Dormer doesn’t regret not studying history at university (“I would 100% still have ended up doing this”); she enjoys bringing the subject to viewers in dramatic form. Both The Hunger Games and Game of Thrones, though fantasy, have some basis in the modern world – violence, prejudice, tyranny, power struggles – providing escapism that’s grounded in reality. “It’s just good storytelling: that’s how I process and deal with what’s going on in the world.” Game of Thrones, in particular, is much loved by politicians: Dormer once went to a dinner in Washington DC and was surprised to find how many there watched the show. Dormer met David Cameron at an event when he was in power and it was the first thing he told her. Another famous fan is Stormzy, who approached her at last month’s GQ awards: “I was like, my God, that’s so crazy, that Stormzy is coming up and asking me for the selfie – that’s so the wrong way round,” she beams.

After five seasons on the show, she has returned to the sofa to watch it like a fan again. “It is a cathartic escape for us all, isn’t it, good old GoT? It goes back to what you and I were saying about what’s happening in the world. The unpredictability of Game of Thrones is definitely reflective of the last handful of years.” On that note, as someone who has played the partner of several powerful, slightly unhinged men – Henry VIII, the tyrannical king Joffrey – how does she think Melania Trump is doing as first lady? She smiles, sphinx-like, and cocks her head to one side. “Oh, I’m not going to comment on that, Kathryn,” she says quietly. I try again – does Joffrey remind her of any politicians? – but she’s far too shrewd to fall for it.

I change tack and go for something that should be less inflammatory: her haircut in The Hunger Games, where she shaved one side of her head for her role as rebel warrior Cressida. She speaks of how liberating it is as an actor to assume new identities, although she did get treated differently in the street. She starts to say “To me, feminism…” but the word makes her pause, instigating another train of thought. “Being an equalist, or egalitarian, whatever semantics you want to get into… I was in Tanzania a few weeks ago with Plan International, who are supporting an advocacy group to ban child marriage, and I think sometimes western women take certain things for granted. Sitting next to little girls in Africa who literally belong to their father or husband, really made me realise there are so many places where the basics are still not won.”

She returns to the question. “We are too aesthetically obsessed, defining people by how they look, or choices they’ve made.” She suddenly looks exhausted. “We should all support each other more often, and stop looking at ‘Where did you go to university?’, ‘How many kids have you got?’, ‘How high are your heels?’, ‘Are you on social media?’” She takes a deep breath. “It took us a bloody long time to get this far, so can we get our priorities in order? Sorry, there you are, if you wanted a feminist rant, there it was.” It’s not over. “And embrace the men. We need to support our male feminist support, not berate them. Let’s all start looking after each other.”

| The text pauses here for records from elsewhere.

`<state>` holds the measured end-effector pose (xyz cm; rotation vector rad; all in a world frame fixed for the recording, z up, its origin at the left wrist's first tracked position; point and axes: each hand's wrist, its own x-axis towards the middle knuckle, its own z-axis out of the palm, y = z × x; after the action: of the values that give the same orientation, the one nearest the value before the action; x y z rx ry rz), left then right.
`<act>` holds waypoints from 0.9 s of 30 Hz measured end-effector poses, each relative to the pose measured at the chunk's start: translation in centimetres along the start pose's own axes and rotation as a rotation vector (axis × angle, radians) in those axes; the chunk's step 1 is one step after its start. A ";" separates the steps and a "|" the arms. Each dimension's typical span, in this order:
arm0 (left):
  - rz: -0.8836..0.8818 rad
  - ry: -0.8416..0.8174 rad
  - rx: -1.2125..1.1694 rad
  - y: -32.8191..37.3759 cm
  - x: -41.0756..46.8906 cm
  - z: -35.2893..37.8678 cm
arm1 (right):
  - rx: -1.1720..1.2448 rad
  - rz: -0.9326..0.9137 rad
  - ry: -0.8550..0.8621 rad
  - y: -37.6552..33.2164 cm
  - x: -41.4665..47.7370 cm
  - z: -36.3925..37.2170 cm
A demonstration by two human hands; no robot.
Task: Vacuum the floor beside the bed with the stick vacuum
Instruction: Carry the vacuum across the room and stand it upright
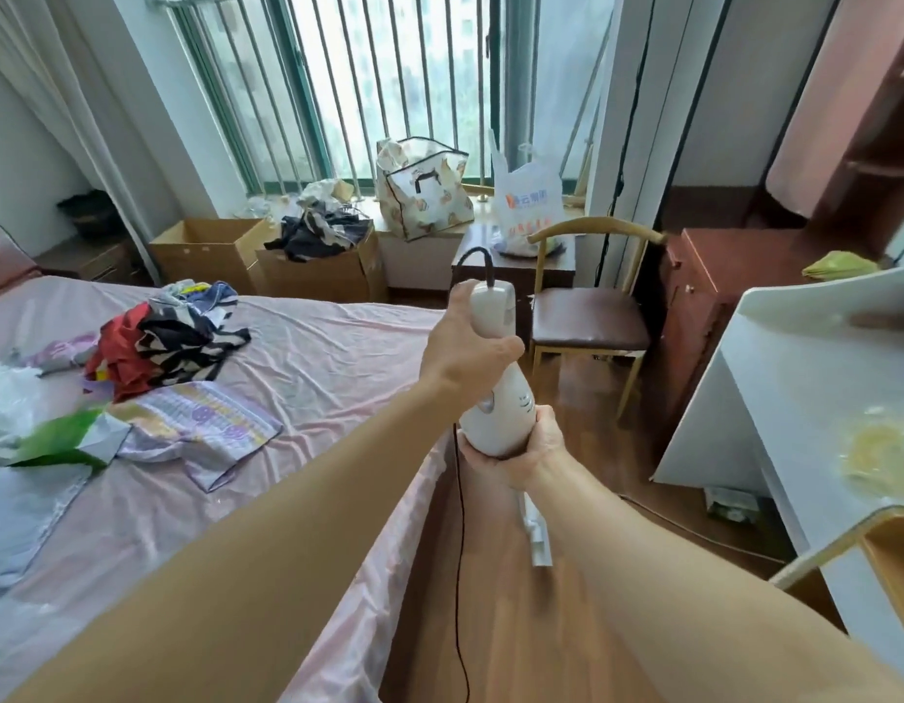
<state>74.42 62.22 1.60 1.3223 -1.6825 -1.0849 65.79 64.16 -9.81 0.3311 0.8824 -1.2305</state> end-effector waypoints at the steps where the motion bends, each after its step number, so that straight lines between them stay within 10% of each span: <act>1: 0.003 -0.020 0.001 0.2 1.4 0.4 | 0.004 -0.013 -0.002 -1.0 0.7 0.4; 27: 0.048 -0.455 0.098 4.5 37.4 15.1 | -0.081 0.094 0.140 -31.9 19.2 11.1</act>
<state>51.26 28.85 1.53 1.1420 -2.1081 -1.3635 42.40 33.14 -9.59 0.3929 1.0228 -1.0910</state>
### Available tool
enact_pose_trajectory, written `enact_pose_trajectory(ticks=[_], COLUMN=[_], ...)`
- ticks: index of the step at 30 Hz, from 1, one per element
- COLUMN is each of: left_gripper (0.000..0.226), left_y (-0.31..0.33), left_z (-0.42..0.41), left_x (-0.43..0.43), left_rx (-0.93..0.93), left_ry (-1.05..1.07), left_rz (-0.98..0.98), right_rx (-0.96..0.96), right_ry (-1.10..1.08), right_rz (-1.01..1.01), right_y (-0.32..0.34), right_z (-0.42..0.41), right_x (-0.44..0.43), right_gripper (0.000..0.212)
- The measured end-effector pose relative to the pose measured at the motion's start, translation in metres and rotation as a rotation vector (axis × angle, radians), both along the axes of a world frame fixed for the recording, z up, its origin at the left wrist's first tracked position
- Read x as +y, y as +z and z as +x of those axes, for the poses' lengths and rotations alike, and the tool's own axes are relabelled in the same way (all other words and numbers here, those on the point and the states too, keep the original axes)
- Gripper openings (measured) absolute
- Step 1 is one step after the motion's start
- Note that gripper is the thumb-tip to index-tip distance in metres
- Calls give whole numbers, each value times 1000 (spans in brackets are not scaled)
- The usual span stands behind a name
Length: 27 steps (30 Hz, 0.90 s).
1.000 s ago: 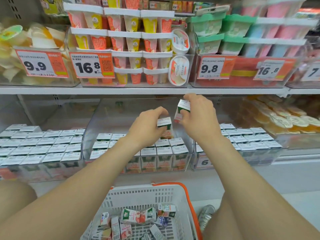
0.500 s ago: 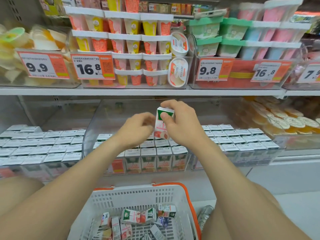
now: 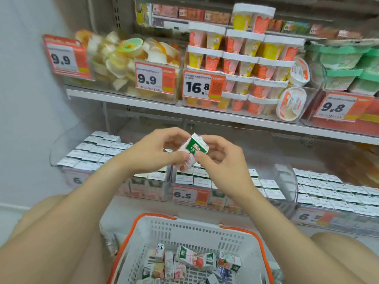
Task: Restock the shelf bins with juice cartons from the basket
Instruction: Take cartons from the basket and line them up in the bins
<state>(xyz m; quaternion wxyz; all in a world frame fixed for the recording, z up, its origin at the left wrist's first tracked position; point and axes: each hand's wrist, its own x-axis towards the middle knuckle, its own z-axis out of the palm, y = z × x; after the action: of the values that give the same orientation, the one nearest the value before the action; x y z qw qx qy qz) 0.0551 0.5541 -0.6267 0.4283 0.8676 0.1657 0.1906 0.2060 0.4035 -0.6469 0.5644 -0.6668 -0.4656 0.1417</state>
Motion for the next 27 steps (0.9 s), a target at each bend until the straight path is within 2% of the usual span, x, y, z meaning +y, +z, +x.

One way Dormer is striving for gender equality is by seeking out and creating interesting, fully rounded female characters. Since 2009, she has been co-writing the thriller In Darkness with her fiance, director Anthony Byrne. “This was pre-Girl With the Dragon Tattoo, pre-Black Swan, pre- this wonderful revolution we’ve had with female antiheroes,” she says. Due for release next year, it’s inspired by Hitchcock and Scandi drama, and centred on a blind musician who thinks she hears a murder in the flat above. Initially, Dormer’s profile wasn’t big enough to play the lead, but after Thrones and Games, it became financially viable. “I was ready to hand over the research” – she mimes a folder at least three inches thick – “to the actress and say, ‘She’s yours now.’ Wonderfully, I didn’t have to do that.”

How was the process of writing a screenplay with her partner? She smirks. “I wouldn’t advise it if you’re having a rocky period in your relationship.” Once on set, when they could resume their roles of director and actor, things were fine, she says, but “the writing room was harder, because we’re 50/50, level-pegged partners, and yes, it was tense, I don’t think either of us will...” She laughs nervously and trails off. “It got to the point where I had to step back, give him the autonomy in the shooting and the cut, because that’s what it is to be a director. So I had to respect that, which was a good character-building experience for me.”

Watch a behind-the-scenes video from Venus in Fur.

After Venus in Fur, she’ll be appearing in the “dark, funny, surreal” Amazon mini-series Picnic at Hanging Rock, pandemic drama Patient Zero opposite Matt Smith, and The Professor and the Madman, a film about the making of the Oxford English Dictionary starring Mel Gibson and Sean Penn. What was it like filming with those two? “Oh man – that’s a whole other interview.”

When she’s not starring in or writing big screen roles, she likes to run – she’s done the London marathon twice – to help her sift through thoughts (while listening to Stormzy or Rihanna or Queens of the Stone Age) or do yoga, to clear her mind. “I find both very therapeutic, for my mind as much as my body. They’re different types of meditation.” At 35, she has found a greater tolerance and self-love than in her 20s. “The anxiety is not so potent, because you realise you can’t be superhuman, and to attempt to be will only make you miserable. Enjoy being more caring of yourself: be more accepting of your flaws, and quietly, consistently, constructively try and work on them.

“To me, moving into my mid-30s has been a calming experience. I have felt a respite, sort of catching my breath, going: ‘Oh, OK, so all those things that that angry, defiant, hopeful, self-berating 18-year-old wanted to achieve – we got to a good place.’”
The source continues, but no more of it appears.